Approvers can indicate their approval by writing /approve in a comment
Approvers can cancel approval by writing /approve cancel in a comment

youngbupark · 2025-11-12T05:47:38Z

enhancements/sig-architecture/229-manifestworkreplicaset-rollback/README.md

+
+## Design Details
+
+The `abort` operation cancels the progressing rollout and rolls it back to the stable revision automatically without updating `.spec.manifestWorkTemplate`, whereas `rollback` requires explicit manual action by updating `.spec.manifestWorkTemplate`.


I am following the same concept of abort and rollback of argo rollout. See this - https://argo-rollouts.readthedocs.io/en/stable/getting-started/#4-aborting-a-rollout

youngbupark · 2025-11-12T05:48:39Z

enhancements/sig-architecture/229-manifestworkreplicaset-rollback/README.md

+
+### ManifestWorkReplicaSet API Object
+
+To support abort and rollback feature, we will have the following API changes:


I wonder if I need to split the enhancement for rollback and abort features.

youngbupark · 2025-11-12T05:50:38Z

enhancements/sig-architecture/229-manifestworkreplicaset-rollback/README.md

+
+## Summary
+
+This enhancement proposes adding rollback capabilities to ManifestWorkReplicaSet (MWRS) to enable safe recovery from failed multi-cluster deployments. The solution leverages Kubernetes ControllerRevision resources to maintain a historical record of MWRS template changes, similar to how StatefulSet and DaemonSet controllers track revision history. 


I will update the plugin enhancment proposal after this proposal is approved - #160 I would rename rollback to abort in plugin hook name.

haoqing0110 · 2025-11-12T09:02:24Z

enhancements/sig-architecture/229-manifestworkreplicaset-rollback/README.md

+        progressive:
+          ...
+        # (NEW) abortOnFailure: if true, automatically aborts and rolls back on failure; otherwise, rollout ends on failure
+        abortOnFailure: true


Will abort follow the same rolloutStrategy? Like auto rollback all at once, Progressive.

In the first iteration, we will auto abort to all clusters for the simplicity. Please let me know if you think we still need to follow rolloutStrategy for abort.

Abort to all clusters will make things easier as a start I think, just need to clarify the behavior in the doc.

I would define it as failureStrategy, with abortAll or rollbackAll as the strategy name.
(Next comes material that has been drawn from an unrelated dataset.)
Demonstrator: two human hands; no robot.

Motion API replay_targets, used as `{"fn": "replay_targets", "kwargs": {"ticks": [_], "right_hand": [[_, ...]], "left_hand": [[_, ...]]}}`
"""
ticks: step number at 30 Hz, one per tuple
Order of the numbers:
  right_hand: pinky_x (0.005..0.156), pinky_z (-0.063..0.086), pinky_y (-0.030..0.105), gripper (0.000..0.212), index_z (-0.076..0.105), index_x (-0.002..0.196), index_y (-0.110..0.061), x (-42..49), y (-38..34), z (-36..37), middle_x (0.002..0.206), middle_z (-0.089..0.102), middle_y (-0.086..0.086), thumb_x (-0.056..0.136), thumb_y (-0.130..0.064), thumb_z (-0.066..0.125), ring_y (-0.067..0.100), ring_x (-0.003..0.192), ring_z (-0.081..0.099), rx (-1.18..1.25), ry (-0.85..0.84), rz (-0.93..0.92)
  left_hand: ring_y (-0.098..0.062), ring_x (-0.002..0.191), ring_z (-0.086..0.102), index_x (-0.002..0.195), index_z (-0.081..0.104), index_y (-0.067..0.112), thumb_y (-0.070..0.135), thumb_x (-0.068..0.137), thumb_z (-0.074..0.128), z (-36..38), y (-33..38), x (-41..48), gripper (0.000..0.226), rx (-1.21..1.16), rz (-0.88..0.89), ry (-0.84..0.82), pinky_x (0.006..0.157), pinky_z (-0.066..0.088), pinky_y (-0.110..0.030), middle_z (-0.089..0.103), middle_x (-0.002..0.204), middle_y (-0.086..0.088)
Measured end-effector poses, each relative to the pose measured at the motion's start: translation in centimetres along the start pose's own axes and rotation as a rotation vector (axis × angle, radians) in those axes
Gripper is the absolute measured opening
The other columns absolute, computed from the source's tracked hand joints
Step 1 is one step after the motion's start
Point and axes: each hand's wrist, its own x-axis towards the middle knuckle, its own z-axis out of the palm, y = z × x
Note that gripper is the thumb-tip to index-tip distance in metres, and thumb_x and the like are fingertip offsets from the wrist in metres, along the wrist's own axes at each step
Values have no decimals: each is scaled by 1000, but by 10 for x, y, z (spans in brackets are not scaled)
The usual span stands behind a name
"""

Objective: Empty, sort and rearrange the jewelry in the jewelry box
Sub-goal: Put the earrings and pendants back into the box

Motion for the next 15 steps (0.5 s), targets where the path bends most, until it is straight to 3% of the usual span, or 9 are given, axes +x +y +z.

Try to avoid boolean type.

ok good. let me update it.

haoqing0110 · 2025-11-12T09:13:08Z

enhancements/sig-architecture/229-manifestworkreplicaset-rollback/README.md

+| PlacementVerified | AsExpected, PlacementDecisionNotFound, PlacementDecisionEmpty, NotAsExpected | Indicates if Placement is valid |
+| ManifestworkApplied | AsExpected, NotAsExpected, Processing | A ManifestWork has been created in each cluster defined by PlacementDecision |
+| PlacementRollOut | Progressing, Complete, `(NEW)` RolloutDegraded | Indicates if RollOut Strategy is complete |
+| `(NEW)` Progressing | NewRevisionCreated, FoundNewRevision, NewManifestWorkAvailable, RolloutAborted, ProgressDeadlineExceeded | The rollout is progressing. Progress for a rollout is considered when a new manifest is created or adopted, when new manifestwork rolls out |


Can the new condition Progressing be merged with PlacementRollOut? Let NewRevisionCreated, FoundNewRevision, NewManifestWorkAvailable, RolloutAborted, ProgressDeadlineExceeded replace reason
Progressing?

PlacementRolledOut = True should be the indicator of Ready status, based on this comment.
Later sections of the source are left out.